> Aim of the exercise
Please output every record exactly, keeping each line as it is.

Source records Start Marker

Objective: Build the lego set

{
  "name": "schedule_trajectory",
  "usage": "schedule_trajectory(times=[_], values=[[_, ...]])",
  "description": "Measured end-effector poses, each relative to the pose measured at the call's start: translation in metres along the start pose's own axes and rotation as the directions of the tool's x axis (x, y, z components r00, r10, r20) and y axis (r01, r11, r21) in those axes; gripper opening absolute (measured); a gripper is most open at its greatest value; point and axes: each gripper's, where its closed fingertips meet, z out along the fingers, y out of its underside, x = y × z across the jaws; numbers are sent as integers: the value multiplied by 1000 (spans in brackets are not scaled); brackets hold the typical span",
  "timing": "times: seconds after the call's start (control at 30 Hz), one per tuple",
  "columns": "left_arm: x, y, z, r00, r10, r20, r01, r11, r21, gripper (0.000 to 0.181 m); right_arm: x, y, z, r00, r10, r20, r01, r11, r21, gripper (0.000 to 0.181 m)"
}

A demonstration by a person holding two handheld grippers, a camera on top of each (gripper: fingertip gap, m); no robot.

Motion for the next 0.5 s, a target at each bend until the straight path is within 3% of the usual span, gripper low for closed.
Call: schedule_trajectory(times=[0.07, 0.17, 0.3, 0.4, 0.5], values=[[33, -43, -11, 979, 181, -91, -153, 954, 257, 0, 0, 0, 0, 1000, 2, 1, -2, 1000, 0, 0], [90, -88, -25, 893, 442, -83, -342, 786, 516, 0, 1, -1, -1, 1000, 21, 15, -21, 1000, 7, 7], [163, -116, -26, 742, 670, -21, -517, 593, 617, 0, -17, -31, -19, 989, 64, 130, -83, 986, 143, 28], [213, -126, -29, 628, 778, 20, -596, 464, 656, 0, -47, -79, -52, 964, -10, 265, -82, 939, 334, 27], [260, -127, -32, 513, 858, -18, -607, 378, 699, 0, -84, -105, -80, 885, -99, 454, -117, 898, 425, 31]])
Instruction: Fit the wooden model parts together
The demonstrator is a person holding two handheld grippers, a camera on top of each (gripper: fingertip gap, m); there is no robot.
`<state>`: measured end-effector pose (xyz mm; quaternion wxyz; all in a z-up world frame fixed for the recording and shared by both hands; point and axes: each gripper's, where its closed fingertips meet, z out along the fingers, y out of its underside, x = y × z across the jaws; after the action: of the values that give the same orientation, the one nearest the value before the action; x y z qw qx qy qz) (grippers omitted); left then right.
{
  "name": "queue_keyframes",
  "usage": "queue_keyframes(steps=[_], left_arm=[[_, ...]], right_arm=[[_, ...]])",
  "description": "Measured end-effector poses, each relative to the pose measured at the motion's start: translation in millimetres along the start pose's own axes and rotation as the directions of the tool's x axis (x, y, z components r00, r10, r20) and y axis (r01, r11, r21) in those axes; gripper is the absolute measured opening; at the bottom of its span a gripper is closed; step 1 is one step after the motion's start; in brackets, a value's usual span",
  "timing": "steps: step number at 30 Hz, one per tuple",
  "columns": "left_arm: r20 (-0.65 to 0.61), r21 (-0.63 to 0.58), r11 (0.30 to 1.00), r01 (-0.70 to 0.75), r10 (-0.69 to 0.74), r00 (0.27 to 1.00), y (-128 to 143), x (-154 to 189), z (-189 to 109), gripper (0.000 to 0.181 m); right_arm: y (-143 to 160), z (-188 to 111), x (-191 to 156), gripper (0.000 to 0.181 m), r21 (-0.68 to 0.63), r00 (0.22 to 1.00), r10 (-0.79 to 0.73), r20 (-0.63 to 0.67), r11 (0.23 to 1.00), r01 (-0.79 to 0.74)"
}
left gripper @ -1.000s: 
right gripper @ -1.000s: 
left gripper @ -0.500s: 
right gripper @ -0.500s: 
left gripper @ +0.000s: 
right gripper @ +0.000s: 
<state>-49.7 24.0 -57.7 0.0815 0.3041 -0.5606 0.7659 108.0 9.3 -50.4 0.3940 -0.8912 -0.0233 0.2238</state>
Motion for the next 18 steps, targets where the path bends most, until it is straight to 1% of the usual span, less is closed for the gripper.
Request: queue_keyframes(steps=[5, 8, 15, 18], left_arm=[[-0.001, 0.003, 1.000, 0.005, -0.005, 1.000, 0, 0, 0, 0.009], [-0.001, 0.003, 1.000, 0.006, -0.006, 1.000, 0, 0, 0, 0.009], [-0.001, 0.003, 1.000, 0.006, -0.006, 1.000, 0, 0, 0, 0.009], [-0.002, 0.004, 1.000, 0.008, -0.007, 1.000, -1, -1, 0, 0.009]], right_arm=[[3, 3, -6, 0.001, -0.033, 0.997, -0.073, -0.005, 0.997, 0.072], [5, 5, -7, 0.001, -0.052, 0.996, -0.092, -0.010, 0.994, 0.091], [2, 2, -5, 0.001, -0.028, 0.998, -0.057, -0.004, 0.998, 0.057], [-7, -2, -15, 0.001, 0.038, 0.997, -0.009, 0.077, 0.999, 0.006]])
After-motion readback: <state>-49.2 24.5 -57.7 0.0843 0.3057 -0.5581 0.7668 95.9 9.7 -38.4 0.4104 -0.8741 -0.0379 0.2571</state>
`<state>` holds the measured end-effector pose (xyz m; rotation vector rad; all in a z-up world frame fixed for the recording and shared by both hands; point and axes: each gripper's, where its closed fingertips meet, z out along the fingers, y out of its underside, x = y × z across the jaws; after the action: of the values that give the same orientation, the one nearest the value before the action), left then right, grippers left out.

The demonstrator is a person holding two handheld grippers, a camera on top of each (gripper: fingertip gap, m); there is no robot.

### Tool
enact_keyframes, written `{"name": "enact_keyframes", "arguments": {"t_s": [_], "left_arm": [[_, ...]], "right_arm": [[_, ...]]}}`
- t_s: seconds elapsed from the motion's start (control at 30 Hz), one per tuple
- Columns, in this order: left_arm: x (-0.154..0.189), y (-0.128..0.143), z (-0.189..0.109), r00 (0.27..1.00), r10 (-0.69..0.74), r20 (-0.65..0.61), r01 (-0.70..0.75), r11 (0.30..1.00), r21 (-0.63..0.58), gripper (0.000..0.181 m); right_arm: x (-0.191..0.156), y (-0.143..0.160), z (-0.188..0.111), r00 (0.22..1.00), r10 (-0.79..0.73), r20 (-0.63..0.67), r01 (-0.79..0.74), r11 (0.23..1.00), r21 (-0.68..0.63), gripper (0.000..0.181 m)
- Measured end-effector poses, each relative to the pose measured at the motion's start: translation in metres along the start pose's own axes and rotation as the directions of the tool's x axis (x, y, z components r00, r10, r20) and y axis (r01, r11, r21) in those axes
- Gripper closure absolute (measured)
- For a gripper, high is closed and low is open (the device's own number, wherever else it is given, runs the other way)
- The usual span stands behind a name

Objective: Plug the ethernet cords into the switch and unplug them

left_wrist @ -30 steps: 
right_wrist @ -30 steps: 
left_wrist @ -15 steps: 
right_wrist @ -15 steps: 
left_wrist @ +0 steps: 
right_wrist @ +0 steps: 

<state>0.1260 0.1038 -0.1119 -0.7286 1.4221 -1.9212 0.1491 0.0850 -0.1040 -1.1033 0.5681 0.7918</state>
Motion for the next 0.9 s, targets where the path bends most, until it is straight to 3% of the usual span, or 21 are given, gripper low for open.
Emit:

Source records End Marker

> Reply to the exercise
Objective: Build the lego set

{
  "name": "schedule_trajectory",
  "usage": "schedule_trajectory(times=[_], values=[[_, ...]])",
  "description": "Measured end-effector poses, each relative to the pose measured at the call's start: translation in metres along the start pose's own axes and rotation as the directions of the tool's x axis (x, y, z components r00, r10, r20) and y axis (r01, r11, r21) in those axes; gripper opening absolute (measured); a gripper is most open at its greatest value; point and axes: each gripper's, where its closed fingertips meet, z out along the fingers, y out of its underside, x = y × z across the jaws; numbers are sent as integers: the value multiplied by 1000 (spans in brackets are not scaled); brackets hold the typical span",
  "timing": "times: seconds after the call's start (control at 30 Hz), one per tuple",
  "columns": "left_arm: x, y, z, r00, r10, r20, r01, r11, r21, gripper (0.000 to 0.181 m); right_arm: x, y, z, r00, r10, r20, r01, r11, r21, gripper (0.000 to 0.181 m)"
}

A demonstration by a person holding two handheld grippers, a camera on top of each (gripper: fingertip gap, m); no robot.

Motion for the next 0.5 s, a target at each bend until the straight path is within 3% of the usual span, gripper low for closed.
Call: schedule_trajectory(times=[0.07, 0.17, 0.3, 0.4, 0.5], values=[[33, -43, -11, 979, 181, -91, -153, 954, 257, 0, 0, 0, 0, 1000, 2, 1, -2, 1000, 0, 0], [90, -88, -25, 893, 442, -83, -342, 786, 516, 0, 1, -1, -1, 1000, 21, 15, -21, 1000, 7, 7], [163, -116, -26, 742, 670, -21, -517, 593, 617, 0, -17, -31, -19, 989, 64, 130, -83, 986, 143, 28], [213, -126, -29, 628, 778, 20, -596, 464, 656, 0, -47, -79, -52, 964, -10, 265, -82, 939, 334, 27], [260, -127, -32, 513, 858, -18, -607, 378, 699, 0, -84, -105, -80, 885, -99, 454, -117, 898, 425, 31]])
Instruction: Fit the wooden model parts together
The demonstrator is a person holding two handheld grippers, a camera on top of each (gripper: fingertip gap, m); there is no robot.
`<state>`: measured end-effector pose (xyz mm; quaternion wxyz; all in a z-up world frame fixed for the recording and shared by both hands; point and axes: each gripper's, where its closed fingertips meet, z out along the fingers, y out of its underside, x = y × z across the jaws; after the action: of the values that give the same orientation, the one nearest the value before the action; x y z qw qx qy qz) (grippers omitted); left then right.
{
  "name": "queue_keyframes",
  "usage": "queue_keyframes(steps=[_], left_arm=[[_, ...]], right_arm=[[_, ...]])",
  "description": "Measured end-effector poses, each relative to the pose measured at the motion's start: translation in millimetres along the start pose's own axes and rotation as the directions of the tool's x axis (x, y, z components r00, r10, r20) and y axis (r01, r11, r21) in those axes; gripper is the absolute measured opening; at the bottom of its span a gripper is closed; step 1 is one step after the motion's start; in brackets, a value's usual span",
  "timing": "steps: step number at 30 Hz, one per tuple",
  "columns": "left_arm: r20 (-0.65 to 0.61), r21 (-0.63 to 0.58), r11 (0.30 to 1.00), r01 (-0.70 to 0.75), r10 (-0.69 to 0.74), r00 (0.27 to 1.00), y (-128 to 143), x (-154 to 189), z (-189 to 109), gripper (0.000 to 0.181 m); right_arm: y (-143 to 160), z (-188 to 111), x (-191 to 156), gripper (0.000 to 0.181 m), r21 (-0.68 to 0.63), r00 (0.22 to 1.00), r10 (-0.79 to 0.73), r20 (-0.63 to 0.67), r11 (0.23 to 1.00), r01 (-0.79 to 0.74)"
}
left gripper @ -1.000s: 
right gripper @ -1.000s: 
left gripper @ -0.500s: 
right gripper @ -0.500s: 
left gripper @ +0.000s: 
right gripper @ +0.000s: 
<state>-49.7 24.0 -57.7 0.0815 0.3041 -0.5606 0.7659 108.0 9.3 -50.4 0.3940 -0.8912 -0.0233 0.2238</state>
Motion for the next 18 steps, targets where the path bends most, until it is straight to 1% of the usual span, less is closed for the gripper.
Request: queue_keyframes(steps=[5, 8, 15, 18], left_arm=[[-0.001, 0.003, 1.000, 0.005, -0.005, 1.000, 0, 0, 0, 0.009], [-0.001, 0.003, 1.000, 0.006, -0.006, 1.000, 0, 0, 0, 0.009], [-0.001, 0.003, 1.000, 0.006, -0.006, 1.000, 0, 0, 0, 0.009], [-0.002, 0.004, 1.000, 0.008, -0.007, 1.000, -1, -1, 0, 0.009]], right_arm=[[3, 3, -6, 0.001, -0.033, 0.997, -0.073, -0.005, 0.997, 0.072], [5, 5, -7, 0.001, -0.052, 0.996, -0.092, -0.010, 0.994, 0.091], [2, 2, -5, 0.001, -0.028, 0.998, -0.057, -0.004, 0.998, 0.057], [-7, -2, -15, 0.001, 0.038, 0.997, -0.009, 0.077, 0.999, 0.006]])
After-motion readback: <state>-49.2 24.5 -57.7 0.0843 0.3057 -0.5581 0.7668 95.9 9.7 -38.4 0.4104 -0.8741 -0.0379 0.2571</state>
`<state>` holds the measured end-effector pose (xyz m; rotation vector rad; all in a z-up world frame fixed for the recording and shared by both hands; point and axes: each gripper's, where its closed fingertips meet, z out along the fingers, y out of its underside, x = y × z across the jaws; after the action: of the values that give the same orientation, the one nearest the value before the action), left then right, grippers left out.

The demonstrator is a person holding two handheld grippers, a camera on top of each (gripper: fingertip gap, m); there is no robot.

### Tool
enact_keyframes, written `{"name": "enact_keyframes", "arguments": {"t_s": [_], "left_arm": [[_, ...]], "right_arm": [[_, ...]]}}`
- t_s: seconds elapsed from the motion's start (control at 30 Hz), one per tuple
- Columns, in this order: left_arm: x (-0.154..0.189), y (-0.128..0.143), z (-0.189..0.109), r00 (0.27..1.00), r10 (-0.69..0.74), r20 (-0.65..0.61), r01 (-0.70..0.75), r11 (0.30..1.00), r21 (-0.63..0.58), gripper (0.000..0.181 m); right_arm: x (-0.191..0.156), y (-0.143..0.160), z (-0.188..0.111), r00 (0.22..1.00), r10 (-0.79..0.73), r20 (-0.63..0.67), r01 (-0.79..0.74), r11 (0.23..1.00), r21 (-0.68..0.63), gripper (0.000..0.181 m)
- Measured end-effector poses, each relative to the pose measured at the motion's start: translation in metres along the start pose's own axes and rotation as the directions of the tool's x axis (x, y, z components r00, r10, r20) and y axis (r01, r11, r21) in those axes
- Gripper closure absolute (measured)
- For a gripper, high is closed and low is open (the device's own number, wherever else it is given, runs the other way)
- The usual span stands behind a name

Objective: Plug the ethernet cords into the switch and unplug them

left_wrist @ -30 steps: 
right_wrist @ -30 steps: 
left_wrist @ -15 steps: 
right_wrist @ -15 steps: 
left_wrist @ +0 steps: 
right_wrist @ +0 steps: 

<state>0.1260 0.1038 -0.1119 -0.7286 1.4221 -1.9212 0.1491 0.0850 -0.1040 -1.1033 0.5681 0.7918</state>
Motion for the next 0.9 s, targets where the path bends most, until it is straight to 3% of the usual span, or 21 are given, gripper low for open.
Emit:

With the answer given, the exercise is closed.